A one-month prospective study, conducted at a hospital in the centre region of Portugal, collected information on bolus tracking supported multiphase hepatic CT studies of adult patients. The work, performed after appropriate authorization, ensured patients and health professional’s data confidentiality. This study collected data on patients’ anthropometric measurements, ICM injection protocol information and also, on relevant DICOM metadata and dose report.
1. Patient population
This study enrolled 38 patients, 84 % males and 16% females, aged between 33 and 84 years old (63.8±12.6 years-old). Fig. 1 resumed patient age distribution.
Fig. 1: Bar Chart of Patient age distribution
References: School of Health Sciences, University of Aveiro (ESSUA) - Aveiro/PT
Patients' anthropometric measurements showed mean values of 73.6 ± 13.7 kg to body weight (BW) and 1.67 ± 0.09 m to body height. Calculated body mass index (BMI) was 26.0 ± 4.4.
2. ICM injection protocol
A non-ionic ICM was administered according to habitual practices used in the institution.
The venous puncture was mostly performed (71%) on the patient's left side, with no statistically significant differences between the venous puncture side.

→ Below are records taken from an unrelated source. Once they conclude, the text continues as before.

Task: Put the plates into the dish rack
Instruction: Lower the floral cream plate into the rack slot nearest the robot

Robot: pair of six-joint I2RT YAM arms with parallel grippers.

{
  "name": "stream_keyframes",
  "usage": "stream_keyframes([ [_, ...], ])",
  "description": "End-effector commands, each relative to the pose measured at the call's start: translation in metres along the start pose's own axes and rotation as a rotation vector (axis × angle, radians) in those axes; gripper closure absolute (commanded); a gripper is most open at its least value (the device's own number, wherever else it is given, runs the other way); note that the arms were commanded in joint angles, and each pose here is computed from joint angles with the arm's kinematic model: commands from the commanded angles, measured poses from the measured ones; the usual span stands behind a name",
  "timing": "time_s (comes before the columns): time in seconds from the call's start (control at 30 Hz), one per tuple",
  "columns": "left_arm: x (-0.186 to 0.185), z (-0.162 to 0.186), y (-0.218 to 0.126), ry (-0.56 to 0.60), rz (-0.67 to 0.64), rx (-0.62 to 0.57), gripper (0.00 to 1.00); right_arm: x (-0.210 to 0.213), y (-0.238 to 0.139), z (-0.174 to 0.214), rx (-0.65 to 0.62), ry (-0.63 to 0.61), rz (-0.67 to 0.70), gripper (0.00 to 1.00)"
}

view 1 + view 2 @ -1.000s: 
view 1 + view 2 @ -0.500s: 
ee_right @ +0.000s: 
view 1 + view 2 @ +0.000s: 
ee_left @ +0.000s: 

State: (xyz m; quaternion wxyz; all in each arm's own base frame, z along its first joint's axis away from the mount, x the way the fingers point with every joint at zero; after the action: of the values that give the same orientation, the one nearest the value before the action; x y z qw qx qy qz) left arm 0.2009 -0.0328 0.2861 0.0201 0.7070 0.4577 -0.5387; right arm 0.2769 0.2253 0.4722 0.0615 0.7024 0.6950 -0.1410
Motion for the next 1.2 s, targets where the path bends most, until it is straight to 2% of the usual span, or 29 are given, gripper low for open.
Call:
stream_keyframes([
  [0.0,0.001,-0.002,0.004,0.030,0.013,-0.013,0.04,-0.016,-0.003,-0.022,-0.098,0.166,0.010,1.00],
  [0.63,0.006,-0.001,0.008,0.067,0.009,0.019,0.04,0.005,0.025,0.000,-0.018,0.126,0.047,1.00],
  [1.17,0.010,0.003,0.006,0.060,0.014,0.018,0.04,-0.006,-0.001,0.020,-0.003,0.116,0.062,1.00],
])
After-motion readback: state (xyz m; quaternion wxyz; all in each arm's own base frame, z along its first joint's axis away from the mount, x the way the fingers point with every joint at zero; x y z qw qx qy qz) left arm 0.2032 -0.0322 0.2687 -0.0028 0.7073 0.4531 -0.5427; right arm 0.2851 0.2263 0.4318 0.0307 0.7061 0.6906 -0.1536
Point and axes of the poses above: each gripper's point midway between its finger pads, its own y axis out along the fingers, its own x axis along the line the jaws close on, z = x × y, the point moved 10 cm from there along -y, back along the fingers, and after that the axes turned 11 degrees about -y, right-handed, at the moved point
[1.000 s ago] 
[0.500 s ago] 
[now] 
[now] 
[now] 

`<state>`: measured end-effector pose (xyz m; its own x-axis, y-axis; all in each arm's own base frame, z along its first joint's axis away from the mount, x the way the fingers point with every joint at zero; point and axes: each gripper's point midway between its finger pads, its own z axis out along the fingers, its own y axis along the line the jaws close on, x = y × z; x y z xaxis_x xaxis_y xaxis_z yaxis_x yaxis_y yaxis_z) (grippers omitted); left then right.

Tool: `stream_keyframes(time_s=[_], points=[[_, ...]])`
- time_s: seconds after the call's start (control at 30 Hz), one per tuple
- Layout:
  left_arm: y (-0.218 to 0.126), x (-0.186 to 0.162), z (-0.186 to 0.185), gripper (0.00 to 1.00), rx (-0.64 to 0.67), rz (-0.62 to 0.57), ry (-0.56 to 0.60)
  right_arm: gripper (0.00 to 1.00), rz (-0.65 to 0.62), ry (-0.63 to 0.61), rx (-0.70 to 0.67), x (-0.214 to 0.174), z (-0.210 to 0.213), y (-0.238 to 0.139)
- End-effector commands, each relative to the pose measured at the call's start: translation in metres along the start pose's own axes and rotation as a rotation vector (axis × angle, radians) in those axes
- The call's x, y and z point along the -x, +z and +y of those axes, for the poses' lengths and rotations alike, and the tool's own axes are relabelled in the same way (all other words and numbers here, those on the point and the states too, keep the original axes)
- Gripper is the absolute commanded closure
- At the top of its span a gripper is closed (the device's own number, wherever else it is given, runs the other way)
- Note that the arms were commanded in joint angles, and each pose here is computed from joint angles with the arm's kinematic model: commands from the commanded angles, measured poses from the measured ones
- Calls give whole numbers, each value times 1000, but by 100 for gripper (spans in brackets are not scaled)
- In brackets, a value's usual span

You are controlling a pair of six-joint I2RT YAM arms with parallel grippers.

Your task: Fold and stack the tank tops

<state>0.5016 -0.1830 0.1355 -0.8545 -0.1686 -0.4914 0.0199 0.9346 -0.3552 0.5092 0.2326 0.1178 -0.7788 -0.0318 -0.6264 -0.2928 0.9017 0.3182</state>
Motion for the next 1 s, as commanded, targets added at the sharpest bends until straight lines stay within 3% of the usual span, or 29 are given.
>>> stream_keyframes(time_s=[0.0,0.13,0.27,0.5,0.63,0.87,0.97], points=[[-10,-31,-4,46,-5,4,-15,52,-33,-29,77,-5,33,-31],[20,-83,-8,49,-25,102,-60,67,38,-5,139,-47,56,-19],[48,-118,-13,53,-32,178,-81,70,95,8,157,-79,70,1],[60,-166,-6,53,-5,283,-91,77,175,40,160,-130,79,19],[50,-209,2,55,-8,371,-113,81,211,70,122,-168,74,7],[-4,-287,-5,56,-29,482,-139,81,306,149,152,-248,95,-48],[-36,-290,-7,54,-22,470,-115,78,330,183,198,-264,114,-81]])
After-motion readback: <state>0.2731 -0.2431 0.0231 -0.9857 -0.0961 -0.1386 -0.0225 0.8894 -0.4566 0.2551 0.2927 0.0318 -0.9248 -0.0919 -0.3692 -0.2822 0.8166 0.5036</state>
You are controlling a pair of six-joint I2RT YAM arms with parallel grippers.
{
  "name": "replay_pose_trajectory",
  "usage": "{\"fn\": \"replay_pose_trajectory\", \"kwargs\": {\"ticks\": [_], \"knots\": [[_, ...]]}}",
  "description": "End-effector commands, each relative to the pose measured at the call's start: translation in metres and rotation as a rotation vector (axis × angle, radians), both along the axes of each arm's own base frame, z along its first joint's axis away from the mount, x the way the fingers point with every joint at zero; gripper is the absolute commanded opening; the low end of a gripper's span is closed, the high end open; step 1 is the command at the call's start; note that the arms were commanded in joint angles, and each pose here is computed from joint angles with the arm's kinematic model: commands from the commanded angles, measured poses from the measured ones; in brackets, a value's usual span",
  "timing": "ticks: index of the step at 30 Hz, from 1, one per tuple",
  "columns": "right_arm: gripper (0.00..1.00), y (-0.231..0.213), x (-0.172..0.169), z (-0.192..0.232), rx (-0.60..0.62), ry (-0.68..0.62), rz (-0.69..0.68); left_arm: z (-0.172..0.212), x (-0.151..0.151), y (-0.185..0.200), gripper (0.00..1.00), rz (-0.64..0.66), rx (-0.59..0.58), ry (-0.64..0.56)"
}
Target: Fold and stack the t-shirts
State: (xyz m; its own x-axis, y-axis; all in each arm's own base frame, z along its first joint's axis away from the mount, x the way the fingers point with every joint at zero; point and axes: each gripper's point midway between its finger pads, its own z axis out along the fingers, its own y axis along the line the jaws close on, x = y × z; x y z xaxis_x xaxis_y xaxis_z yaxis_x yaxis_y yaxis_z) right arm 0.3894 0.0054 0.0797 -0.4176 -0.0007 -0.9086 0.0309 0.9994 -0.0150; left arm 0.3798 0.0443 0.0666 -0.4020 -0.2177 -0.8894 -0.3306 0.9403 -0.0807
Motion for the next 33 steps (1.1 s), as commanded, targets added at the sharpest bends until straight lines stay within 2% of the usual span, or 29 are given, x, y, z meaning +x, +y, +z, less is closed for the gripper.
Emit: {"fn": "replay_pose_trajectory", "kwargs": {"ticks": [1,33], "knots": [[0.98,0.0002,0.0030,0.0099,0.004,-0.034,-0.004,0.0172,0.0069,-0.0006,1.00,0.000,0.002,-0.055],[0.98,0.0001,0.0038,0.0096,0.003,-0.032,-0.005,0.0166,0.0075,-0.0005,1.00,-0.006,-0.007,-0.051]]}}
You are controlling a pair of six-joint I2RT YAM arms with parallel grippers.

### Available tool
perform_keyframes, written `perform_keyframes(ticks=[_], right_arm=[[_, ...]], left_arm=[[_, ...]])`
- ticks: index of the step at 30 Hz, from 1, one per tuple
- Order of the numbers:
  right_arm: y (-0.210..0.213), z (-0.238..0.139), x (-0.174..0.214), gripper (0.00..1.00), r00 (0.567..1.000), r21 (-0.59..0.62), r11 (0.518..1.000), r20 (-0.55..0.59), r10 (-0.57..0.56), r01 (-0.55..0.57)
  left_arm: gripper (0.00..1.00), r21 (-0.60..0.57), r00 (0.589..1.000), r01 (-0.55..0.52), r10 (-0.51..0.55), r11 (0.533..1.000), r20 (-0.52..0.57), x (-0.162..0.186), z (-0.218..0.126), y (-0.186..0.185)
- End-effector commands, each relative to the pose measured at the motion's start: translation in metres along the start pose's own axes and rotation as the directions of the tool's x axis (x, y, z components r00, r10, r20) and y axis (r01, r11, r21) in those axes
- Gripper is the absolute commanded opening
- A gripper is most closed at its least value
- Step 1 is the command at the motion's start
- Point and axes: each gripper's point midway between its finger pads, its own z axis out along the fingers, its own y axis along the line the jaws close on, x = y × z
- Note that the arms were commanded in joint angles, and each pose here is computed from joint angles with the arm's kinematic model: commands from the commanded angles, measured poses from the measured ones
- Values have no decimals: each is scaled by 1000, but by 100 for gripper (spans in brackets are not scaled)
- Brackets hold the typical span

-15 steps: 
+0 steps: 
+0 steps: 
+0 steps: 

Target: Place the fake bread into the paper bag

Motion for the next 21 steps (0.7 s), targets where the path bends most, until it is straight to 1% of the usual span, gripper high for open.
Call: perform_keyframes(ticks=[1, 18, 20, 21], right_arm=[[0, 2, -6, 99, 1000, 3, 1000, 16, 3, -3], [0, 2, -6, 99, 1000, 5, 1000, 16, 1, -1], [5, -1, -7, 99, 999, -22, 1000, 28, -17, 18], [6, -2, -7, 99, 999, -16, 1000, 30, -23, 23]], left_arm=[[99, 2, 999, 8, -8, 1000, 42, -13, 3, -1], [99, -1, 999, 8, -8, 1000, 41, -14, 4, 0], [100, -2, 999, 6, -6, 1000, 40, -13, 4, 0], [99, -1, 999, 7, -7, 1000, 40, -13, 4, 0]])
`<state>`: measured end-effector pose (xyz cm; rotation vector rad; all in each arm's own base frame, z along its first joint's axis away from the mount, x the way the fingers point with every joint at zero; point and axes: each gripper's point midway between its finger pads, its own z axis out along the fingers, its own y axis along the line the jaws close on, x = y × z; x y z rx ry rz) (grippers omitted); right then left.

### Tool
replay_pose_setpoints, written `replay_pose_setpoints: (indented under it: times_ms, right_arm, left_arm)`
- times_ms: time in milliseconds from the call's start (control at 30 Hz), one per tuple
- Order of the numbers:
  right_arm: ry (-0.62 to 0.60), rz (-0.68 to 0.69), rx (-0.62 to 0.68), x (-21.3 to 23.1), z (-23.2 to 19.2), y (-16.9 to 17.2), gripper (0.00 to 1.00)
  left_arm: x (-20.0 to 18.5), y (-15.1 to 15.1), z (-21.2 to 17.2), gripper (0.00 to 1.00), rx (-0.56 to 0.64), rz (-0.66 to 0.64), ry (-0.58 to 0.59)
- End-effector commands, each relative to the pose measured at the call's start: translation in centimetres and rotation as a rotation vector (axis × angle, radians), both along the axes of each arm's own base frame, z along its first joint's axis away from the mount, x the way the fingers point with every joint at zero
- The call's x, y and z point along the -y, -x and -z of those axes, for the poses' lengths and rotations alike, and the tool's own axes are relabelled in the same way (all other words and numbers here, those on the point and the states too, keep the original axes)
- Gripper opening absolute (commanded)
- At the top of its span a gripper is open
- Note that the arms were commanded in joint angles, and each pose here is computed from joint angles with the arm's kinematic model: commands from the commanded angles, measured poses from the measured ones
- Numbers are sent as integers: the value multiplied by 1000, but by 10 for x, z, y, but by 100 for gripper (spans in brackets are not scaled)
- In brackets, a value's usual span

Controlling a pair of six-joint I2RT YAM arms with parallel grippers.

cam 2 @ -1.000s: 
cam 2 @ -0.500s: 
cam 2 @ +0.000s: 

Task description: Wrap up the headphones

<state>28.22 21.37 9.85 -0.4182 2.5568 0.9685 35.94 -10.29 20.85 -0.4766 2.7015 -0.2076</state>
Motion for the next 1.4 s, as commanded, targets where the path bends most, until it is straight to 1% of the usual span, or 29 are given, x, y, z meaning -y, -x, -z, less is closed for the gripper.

Contrast injected flow ranged between 3.0 and 4.0 mL/s (Fig. 2).
Fig. 2: Bar Chart of CT studies distribution according to used injection flow rate.
References: School of Health Sciences, University of Aveiro (ESSUA) - Aveiro/PT
Arterial scan phase was started with bolus tracking. Two methods were used – automatic trigger and manual trigger, and the arterial delay was calculated with the following expression:
Arterial Scan Delay = MD + (NMI x (ISD + ROT)) + DD
MD – Monitoring Delay (time between injection start and the first monitoring image)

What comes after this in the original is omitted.